The shape of the land electrode on the module board is not limited to that shown in the above embodiment, but for example, as shown in FIG. 9, the land electrode 93 at the corner of the module board is triangular, and the outer peripheral portion excluding the corner The same effect can be obtained when the land electrode 92a is polygonal, or when the land electrode 103 at each corner is partially cut away as shown in FIG.
(Embodiment 2)
A module substrate used for the electronic component module according to the second embodiment will be described with reference to FIG. FIG. 11 shows the bottom surface of the module substrate 111. Similar to the electronic component module 10 of the first embodiment, this electronic component module is based on the premise that square land electrodes 112 are arranged in an area array type on the first main surface 111a of the module substrate 111. Thus, an electrode is configured.

  As indicated by the virtual land electrode 114 indicated by a two-dot chain line in FIG. 11, no land electrode is provided at each corner of the module substrate 111. It is assumed that there is a land electrode having the same shape as the square land electrode 112 at the position of the land electrode 112 a adjacent to the virtual land electrode 114. A virtual circle is drawn with the center C of the module substrate 111 as the center of the circle and a radius r1 slightly smaller than the distance L3 from the center C of the module substrate 111 to the corner of the peripheral portion 116 of the land electrode.
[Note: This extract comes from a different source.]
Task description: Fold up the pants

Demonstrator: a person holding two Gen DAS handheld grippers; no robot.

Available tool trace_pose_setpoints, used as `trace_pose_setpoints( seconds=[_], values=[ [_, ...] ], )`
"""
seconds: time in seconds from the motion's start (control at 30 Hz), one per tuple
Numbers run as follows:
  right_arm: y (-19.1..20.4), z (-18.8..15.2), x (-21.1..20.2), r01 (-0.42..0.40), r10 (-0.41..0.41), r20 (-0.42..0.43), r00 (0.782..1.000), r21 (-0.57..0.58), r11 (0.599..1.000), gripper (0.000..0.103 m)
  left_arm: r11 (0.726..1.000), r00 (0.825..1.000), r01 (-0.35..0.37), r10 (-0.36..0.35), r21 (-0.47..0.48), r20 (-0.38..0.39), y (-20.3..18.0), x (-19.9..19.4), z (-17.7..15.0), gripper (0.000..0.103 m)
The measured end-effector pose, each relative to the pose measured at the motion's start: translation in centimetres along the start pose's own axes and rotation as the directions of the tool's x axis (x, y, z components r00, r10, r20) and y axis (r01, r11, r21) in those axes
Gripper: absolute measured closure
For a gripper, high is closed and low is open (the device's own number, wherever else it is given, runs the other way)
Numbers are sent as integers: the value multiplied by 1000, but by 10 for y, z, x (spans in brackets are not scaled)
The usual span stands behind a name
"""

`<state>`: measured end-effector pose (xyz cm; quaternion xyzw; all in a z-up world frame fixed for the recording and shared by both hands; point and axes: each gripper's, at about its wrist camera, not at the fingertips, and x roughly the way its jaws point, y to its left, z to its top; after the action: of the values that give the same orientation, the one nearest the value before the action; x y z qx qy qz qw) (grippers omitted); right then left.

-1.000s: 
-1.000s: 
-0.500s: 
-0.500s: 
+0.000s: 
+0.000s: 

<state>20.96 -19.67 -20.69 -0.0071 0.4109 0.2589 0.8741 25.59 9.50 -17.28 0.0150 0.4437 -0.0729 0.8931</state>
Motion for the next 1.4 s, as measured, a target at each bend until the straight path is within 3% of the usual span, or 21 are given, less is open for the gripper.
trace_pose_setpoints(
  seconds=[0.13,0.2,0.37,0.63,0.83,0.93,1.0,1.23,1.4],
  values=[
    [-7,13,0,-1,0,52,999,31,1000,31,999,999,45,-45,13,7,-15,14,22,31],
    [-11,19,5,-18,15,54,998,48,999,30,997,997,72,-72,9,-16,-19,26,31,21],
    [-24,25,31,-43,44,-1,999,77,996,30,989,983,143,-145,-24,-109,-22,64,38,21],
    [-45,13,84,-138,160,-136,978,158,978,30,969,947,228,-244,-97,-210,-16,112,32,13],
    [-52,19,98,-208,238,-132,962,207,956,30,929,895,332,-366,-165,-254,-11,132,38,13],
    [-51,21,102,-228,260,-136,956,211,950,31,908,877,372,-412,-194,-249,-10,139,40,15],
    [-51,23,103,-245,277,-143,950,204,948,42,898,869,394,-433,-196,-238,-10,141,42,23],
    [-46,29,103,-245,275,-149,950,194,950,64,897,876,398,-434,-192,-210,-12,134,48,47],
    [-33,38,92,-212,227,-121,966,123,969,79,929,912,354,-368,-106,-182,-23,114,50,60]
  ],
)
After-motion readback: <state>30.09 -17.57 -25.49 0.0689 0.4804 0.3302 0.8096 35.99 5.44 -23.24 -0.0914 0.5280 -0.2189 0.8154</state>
The land electrode 112a is configured to have a shape in which the peripheral portion 116 of the land electrode located outside the circle is partially cut away.

  In the second embodiment, land electrodes are not provided at the four corners of the module substrate 111. Even if the land electrodes at the four corners are partially cut off due to the vertical and horizontal dimensions, thickness, material, etc. of the module substrate 111, the stress applied to the land electrodes at the four corners is large due to the deflection of the mounting substrate (not shown). This is because it is assumed that the electrode is damaged. Even in such a case, the points where strong stress is applied to the land electrode 112a adjacent to the virtual land electrode 114 described by the alternate long and two short dashes line located at each corner of the module substrate are dispersed, and the stress is relieved. Since the land electrode 112a is not completely removed, the number of land electrodes can be secured at a minimum.

  A first modification of the second embodiment is shown in FIG. In the first modification, the land electrode is changed from the area array type to the peripheral type arrangement, and the shape of the land electrode is changed from the square to the rectangle as compared with the second embodiment described above. Further, it is assumed that the shape of the land electrode 123 at each corner of the first main surface 121a of the module substrate 121 is different from the shape of the other land electrodes 122 and is square. The center C of the module substrate 121 is the center of the circle, and of the corners of the land electrode 122 adjacent to the land electrode 123, the distance r2 to the corner farthest from the center C of the module substrate 121 is the radius. When a circle is drawn, the land electrode 123 is configured so as to have a shape in which the peripheral portion 124 of the land electrode located outside the circle is partially cut away.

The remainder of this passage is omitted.